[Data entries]
--- START ---

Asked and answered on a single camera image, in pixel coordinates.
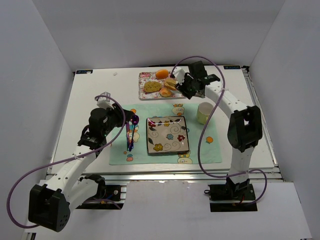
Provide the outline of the flat seeded bread slice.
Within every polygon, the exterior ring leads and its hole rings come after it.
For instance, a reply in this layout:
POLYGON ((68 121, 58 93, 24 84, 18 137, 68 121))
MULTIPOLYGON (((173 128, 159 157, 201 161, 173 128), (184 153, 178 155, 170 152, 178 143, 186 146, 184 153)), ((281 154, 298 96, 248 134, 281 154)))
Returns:
POLYGON ((154 93, 160 91, 162 84, 157 81, 148 81, 144 84, 143 90, 145 93, 154 93))

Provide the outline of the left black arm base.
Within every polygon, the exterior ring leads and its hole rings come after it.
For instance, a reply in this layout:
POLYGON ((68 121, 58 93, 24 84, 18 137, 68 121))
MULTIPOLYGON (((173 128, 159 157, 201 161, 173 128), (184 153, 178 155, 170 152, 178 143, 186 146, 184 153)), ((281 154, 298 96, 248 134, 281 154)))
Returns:
POLYGON ((93 182, 97 185, 95 195, 87 198, 83 203, 76 207, 79 210, 121 210, 124 206, 126 186, 120 184, 106 183, 105 178, 98 174, 81 176, 77 182, 93 182))

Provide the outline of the orange bun at back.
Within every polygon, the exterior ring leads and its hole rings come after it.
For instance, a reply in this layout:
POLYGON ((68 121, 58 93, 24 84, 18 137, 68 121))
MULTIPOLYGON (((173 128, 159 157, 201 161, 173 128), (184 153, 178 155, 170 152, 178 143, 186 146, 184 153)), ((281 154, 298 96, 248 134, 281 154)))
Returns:
POLYGON ((155 77, 158 80, 166 79, 169 76, 169 71, 167 69, 160 69, 155 73, 155 77))

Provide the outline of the blue table label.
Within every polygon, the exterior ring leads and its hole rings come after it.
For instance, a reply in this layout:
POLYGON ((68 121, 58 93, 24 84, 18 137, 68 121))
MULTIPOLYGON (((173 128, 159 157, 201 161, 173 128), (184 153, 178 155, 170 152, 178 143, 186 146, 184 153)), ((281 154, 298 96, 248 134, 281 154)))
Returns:
POLYGON ((77 70, 75 72, 77 75, 81 75, 81 74, 92 74, 93 70, 92 69, 82 69, 82 70, 77 70))
POLYGON ((241 67, 239 65, 224 65, 223 68, 225 70, 240 70, 241 67))

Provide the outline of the orange bun at front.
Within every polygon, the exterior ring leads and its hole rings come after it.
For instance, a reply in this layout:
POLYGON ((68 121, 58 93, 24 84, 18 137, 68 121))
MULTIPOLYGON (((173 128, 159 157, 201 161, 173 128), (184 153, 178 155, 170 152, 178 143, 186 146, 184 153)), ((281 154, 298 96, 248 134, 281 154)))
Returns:
POLYGON ((163 98, 169 98, 173 95, 173 93, 171 92, 170 89, 163 87, 160 91, 159 94, 163 97, 163 98))

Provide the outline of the orange bun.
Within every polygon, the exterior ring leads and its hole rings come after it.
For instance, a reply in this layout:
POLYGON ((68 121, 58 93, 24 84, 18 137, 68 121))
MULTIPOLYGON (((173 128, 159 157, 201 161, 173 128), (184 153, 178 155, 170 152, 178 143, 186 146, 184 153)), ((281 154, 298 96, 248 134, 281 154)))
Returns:
POLYGON ((169 71, 167 69, 160 69, 155 73, 155 77, 158 80, 166 79, 169 76, 169 71))
POLYGON ((160 91, 159 94, 163 97, 163 98, 169 98, 173 95, 173 93, 171 92, 170 89, 163 87, 160 91))

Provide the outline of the right blue table label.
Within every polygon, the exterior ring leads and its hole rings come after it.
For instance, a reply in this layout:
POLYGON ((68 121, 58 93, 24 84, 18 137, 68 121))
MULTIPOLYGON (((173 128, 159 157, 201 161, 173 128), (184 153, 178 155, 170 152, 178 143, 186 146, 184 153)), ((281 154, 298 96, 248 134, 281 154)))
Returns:
POLYGON ((225 70, 240 70, 241 67, 239 65, 224 65, 223 68, 225 70))

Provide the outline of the purple spoon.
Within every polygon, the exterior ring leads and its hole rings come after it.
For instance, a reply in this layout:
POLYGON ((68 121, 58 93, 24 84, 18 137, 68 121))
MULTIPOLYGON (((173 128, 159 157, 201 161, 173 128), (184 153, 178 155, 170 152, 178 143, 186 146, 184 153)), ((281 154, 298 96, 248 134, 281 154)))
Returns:
POLYGON ((138 126, 139 121, 139 116, 134 114, 126 123, 126 145, 129 152, 134 148, 136 127, 138 126))

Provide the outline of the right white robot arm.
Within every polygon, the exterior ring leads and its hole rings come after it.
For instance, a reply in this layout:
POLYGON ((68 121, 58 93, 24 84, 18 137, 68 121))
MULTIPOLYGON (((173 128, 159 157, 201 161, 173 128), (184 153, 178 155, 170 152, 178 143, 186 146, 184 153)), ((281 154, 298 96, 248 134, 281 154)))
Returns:
POLYGON ((241 102, 229 90, 223 74, 208 74, 202 61, 188 65, 188 72, 174 66, 175 88, 186 98, 208 98, 215 103, 210 116, 220 108, 228 117, 227 139, 232 147, 231 165, 225 176, 225 189, 216 194, 237 199, 249 189, 250 162, 253 151, 263 136, 261 110, 241 102))

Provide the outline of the square floral plate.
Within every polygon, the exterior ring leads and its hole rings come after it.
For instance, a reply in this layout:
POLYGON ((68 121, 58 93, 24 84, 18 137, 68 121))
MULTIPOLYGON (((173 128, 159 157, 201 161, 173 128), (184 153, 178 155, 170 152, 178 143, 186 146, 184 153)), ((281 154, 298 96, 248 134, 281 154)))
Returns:
POLYGON ((184 116, 148 117, 146 119, 148 155, 172 155, 190 151, 184 116))

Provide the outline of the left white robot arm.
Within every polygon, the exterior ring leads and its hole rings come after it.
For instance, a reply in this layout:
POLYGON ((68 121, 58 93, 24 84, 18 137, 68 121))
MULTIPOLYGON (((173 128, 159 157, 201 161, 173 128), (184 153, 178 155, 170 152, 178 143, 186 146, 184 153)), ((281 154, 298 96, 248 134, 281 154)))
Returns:
POLYGON ((107 144, 107 135, 128 123, 134 113, 112 107, 95 108, 90 112, 77 143, 74 156, 43 185, 36 184, 29 193, 28 220, 38 226, 60 232, 71 212, 89 198, 101 198, 105 179, 96 174, 82 176, 107 144))

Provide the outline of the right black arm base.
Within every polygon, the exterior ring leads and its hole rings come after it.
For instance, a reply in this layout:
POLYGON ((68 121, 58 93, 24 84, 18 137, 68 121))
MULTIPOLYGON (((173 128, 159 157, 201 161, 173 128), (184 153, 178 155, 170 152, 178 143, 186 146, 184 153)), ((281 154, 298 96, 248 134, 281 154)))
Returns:
POLYGON ((209 198, 212 213, 257 212, 258 207, 252 184, 247 189, 232 195, 224 184, 211 184, 203 193, 209 198))

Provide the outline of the light green placemat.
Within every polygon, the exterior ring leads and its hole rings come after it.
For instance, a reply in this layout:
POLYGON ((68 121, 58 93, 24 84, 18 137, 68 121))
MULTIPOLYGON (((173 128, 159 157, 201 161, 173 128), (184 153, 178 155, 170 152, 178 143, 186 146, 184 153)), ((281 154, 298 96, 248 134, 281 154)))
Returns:
POLYGON ((135 130, 134 147, 127 150, 126 126, 117 139, 106 148, 109 152, 109 164, 212 164, 222 162, 221 148, 215 121, 208 127, 197 121, 196 103, 153 103, 125 105, 124 109, 133 111, 139 117, 135 130), (146 119, 165 116, 185 117, 190 150, 185 153, 149 155, 147 151, 146 119))

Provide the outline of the left blue table label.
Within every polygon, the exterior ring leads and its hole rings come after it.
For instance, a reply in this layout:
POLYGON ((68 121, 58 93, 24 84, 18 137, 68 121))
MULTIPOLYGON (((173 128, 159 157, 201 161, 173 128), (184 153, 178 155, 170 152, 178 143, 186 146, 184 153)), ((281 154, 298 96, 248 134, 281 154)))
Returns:
POLYGON ((82 70, 77 70, 75 72, 77 75, 81 75, 81 74, 92 74, 93 70, 92 69, 82 69, 82 70))

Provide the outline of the pale yellow mug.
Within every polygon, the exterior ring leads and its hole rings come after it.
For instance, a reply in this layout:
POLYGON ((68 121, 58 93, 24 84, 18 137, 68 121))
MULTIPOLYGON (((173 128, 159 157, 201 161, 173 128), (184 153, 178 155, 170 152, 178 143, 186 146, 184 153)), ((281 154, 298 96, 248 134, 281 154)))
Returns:
POLYGON ((207 122, 213 108, 214 106, 209 102, 200 103, 198 105, 197 113, 196 113, 197 121, 200 124, 204 125, 207 122))

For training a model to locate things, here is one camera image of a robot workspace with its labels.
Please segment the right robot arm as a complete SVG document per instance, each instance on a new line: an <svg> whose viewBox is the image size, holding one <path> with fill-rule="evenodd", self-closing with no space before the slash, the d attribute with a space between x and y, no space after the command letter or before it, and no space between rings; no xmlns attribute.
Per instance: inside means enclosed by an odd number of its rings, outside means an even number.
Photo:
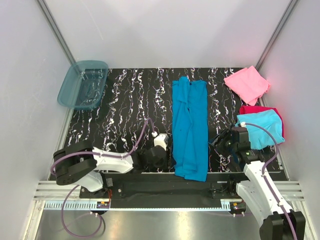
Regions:
<svg viewBox="0 0 320 240"><path fill-rule="evenodd" d="M259 225L262 240L303 240L306 218L295 211L276 188L267 171L267 162L261 152L253 148L245 126L223 130L209 141L218 154L230 157L229 167L243 172L246 180L230 177L219 187L212 187L212 194L226 195L241 199L244 204L234 201L230 205L233 216L243 215L250 209Z"/></svg>

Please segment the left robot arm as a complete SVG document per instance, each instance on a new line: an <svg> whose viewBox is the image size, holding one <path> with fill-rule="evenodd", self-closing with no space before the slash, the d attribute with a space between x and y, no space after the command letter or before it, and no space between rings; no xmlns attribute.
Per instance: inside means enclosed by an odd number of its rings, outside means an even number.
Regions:
<svg viewBox="0 0 320 240"><path fill-rule="evenodd" d="M107 152L94 147L89 140L80 141L53 154L50 172L56 184L71 184L86 188L97 198L108 193L108 184L101 171L120 174L140 174L168 165L169 136L161 133L153 139L153 147L131 153Z"/></svg>

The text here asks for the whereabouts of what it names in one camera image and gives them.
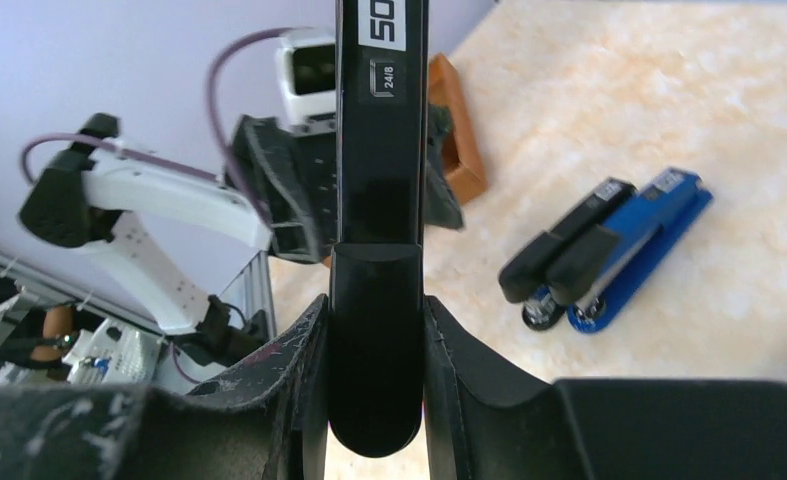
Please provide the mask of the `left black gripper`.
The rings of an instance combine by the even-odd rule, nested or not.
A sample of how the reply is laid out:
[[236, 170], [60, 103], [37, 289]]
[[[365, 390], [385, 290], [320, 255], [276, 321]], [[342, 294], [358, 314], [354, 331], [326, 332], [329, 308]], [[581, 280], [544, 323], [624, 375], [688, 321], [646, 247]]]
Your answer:
[[[441, 173], [443, 147], [452, 140], [446, 107], [428, 107], [428, 165], [423, 196], [426, 224], [464, 228], [464, 214]], [[271, 219], [269, 255], [299, 264], [325, 260], [337, 239], [336, 121], [282, 129], [275, 117], [242, 115], [231, 141], [246, 185]]]

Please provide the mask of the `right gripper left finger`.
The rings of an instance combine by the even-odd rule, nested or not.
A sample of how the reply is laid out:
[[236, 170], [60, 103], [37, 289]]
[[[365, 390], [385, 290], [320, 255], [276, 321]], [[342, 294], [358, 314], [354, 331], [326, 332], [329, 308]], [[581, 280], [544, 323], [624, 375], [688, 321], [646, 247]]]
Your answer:
[[186, 395], [0, 386], [0, 479], [320, 479], [328, 300]]

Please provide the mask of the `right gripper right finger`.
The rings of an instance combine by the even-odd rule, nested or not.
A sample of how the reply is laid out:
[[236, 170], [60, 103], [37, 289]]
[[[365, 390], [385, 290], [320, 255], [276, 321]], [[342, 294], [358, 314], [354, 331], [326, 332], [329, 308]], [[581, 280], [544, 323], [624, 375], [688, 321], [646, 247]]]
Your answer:
[[434, 479], [787, 479], [787, 383], [544, 382], [426, 300]]

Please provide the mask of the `black stapler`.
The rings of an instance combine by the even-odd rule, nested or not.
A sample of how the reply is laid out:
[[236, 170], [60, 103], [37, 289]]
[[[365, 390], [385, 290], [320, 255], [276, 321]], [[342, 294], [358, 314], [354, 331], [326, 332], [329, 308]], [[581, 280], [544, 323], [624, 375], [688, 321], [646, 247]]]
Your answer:
[[636, 193], [627, 181], [608, 177], [579, 200], [556, 224], [541, 231], [520, 249], [498, 274], [506, 301], [521, 306], [523, 323], [531, 330], [551, 329], [566, 312], [549, 292], [547, 269], [569, 246], [602, 222]]
[[328, 416], [383, 458], [421, 424], [425, 1], [338, 5], [338, 236], [330, 276]]

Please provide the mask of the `blue stapler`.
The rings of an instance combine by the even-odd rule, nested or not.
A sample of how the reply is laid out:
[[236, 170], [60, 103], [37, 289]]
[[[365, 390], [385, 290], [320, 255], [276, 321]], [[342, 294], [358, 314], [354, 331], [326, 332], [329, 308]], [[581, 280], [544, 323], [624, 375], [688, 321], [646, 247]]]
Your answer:
[[669, 167], [570, 244], [546, 270], [570, 325], [606, 328], [712, 199], [696, 173]]

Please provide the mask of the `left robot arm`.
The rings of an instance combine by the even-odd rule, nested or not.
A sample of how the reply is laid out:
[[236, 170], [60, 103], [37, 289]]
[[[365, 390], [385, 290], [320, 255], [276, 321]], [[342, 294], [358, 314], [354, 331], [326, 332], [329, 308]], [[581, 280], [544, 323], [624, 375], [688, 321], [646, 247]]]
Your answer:
[[255, 258], [328, 259], [336, 240], [335, 122], [293, 130], [244, 116], [231, 145], [241, 177], [212, 174], [125, 148], [98, 114], [35, 181], [19, 219], [46, 243], [85, 255], [136, 298], [170, 337], [215, 341], [228, 308], [193, 283], [143, 224], [178, 220], [241, 242]]

--- END ---

Identify each line in the records above that contains the word "table", and copy it out in full.

◆ **SOLUTION FOR THIS PROBLEM**
Provide the outline of the blue table label.
Provide the outline of the right blue table label.
Provide the outline of the left blue table label.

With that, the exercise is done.